Subversion Server as Xinetd Service

Subversion has emerged as a popular versioning system. The subversion package ships with almost all Redhat flavours of Linux . The subversion server is run using the binary "svnserve" with appropriate arguments. I will mention a few of them here.

-r Directory : Specifies the root/base directory for all repositories.
-d : Run the server in daemon mode
-i : Run the server in inetd mode


What I usually do was to run "svnserve" in the daemon mode with a root directory specified, as follows:

[root@LinuxBox1 ~]#svnserve -r /home/repository -d

This will run as a standalone process all the time . This server is not accessed regularly, usually it is accessed only at the morning and evening of working days, when developers checkout and commit their projects. But svnserve is sitting there all the time consuming my valuable system resources. Another problem with this daemon mode is that I have to run the above command every time the machine restart, or have to put it in a start up script.

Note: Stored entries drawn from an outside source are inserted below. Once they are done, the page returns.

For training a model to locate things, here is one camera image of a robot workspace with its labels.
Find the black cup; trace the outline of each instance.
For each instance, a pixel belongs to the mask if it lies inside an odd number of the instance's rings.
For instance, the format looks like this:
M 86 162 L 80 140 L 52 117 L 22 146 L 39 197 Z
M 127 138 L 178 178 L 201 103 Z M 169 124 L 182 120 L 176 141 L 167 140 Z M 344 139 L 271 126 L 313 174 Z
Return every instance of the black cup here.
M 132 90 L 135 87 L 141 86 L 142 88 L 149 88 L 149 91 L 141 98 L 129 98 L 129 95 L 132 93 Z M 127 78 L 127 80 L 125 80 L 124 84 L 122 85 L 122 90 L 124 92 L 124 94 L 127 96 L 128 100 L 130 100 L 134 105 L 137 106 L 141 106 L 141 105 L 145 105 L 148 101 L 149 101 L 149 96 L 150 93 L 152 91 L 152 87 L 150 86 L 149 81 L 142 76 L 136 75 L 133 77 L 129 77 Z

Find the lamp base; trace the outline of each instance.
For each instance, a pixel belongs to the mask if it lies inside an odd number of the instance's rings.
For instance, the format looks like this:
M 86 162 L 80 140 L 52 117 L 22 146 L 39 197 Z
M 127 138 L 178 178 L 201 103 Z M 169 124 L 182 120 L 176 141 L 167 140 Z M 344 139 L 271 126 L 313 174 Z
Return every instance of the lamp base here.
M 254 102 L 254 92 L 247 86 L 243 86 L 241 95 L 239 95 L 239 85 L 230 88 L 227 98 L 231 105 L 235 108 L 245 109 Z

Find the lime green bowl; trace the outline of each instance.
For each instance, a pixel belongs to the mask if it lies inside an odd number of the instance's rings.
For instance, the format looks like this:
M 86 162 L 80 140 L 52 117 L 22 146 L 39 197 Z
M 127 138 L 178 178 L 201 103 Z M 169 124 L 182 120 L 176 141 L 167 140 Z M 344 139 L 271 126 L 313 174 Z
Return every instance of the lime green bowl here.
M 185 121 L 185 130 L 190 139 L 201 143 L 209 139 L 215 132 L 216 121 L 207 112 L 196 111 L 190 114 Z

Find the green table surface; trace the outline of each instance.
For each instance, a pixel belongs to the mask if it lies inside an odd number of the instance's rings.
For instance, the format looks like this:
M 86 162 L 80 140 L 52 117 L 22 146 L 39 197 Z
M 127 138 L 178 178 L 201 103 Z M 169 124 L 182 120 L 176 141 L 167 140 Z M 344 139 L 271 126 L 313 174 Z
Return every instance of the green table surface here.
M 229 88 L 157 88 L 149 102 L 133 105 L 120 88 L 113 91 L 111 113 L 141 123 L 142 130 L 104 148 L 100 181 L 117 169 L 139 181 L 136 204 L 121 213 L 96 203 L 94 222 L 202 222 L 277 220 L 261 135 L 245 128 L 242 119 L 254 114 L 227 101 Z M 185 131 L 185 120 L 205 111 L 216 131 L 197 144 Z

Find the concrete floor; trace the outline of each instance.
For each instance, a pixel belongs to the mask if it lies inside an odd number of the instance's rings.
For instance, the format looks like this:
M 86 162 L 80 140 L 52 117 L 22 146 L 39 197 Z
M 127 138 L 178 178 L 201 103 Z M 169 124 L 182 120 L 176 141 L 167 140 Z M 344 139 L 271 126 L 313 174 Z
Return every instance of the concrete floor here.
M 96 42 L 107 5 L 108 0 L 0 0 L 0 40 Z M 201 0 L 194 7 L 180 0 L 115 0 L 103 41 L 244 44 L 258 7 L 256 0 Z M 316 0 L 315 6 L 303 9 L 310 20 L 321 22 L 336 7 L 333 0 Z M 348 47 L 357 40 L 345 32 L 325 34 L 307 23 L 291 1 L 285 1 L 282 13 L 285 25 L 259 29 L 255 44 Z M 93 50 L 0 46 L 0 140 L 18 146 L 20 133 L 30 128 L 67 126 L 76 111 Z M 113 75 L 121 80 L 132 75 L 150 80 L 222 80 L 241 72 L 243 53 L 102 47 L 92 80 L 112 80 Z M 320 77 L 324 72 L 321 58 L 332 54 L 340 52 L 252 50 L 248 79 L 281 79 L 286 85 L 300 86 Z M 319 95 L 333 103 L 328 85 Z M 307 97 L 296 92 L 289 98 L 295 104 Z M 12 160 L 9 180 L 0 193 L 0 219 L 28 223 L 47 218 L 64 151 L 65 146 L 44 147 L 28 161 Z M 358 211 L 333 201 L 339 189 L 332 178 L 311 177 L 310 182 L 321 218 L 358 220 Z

So I thought about a better alternative, to run it under xinetd service. The good thing about xinetd is that it will invoke svnserve only when necessary, thus consuming least system resources required, and I don't have to write separate start up script for svnserve.

All that is required to do is create a service file for svn(Even though the binary is svnserve, the service and subversion generally is called svn).

[root@LinuxBox1 ~]# vi /etc/xinetd.d/svn
#Subversion Server
#http://subversion.tigris.org/


service svn
{
socket_type = stream
wait = no
user = root
server = /usr/bin/svnserve
server_args = -r /home/repository -i
disable = no
}

# : Comments

socket_type : On what type of socket the service should listen. TCP(stream), UDP (dgram)

wait : How the server treats threads, a value of "yes" indicates that only a single connection will be managed by the service. If value is "no", a new server is started for each connection request.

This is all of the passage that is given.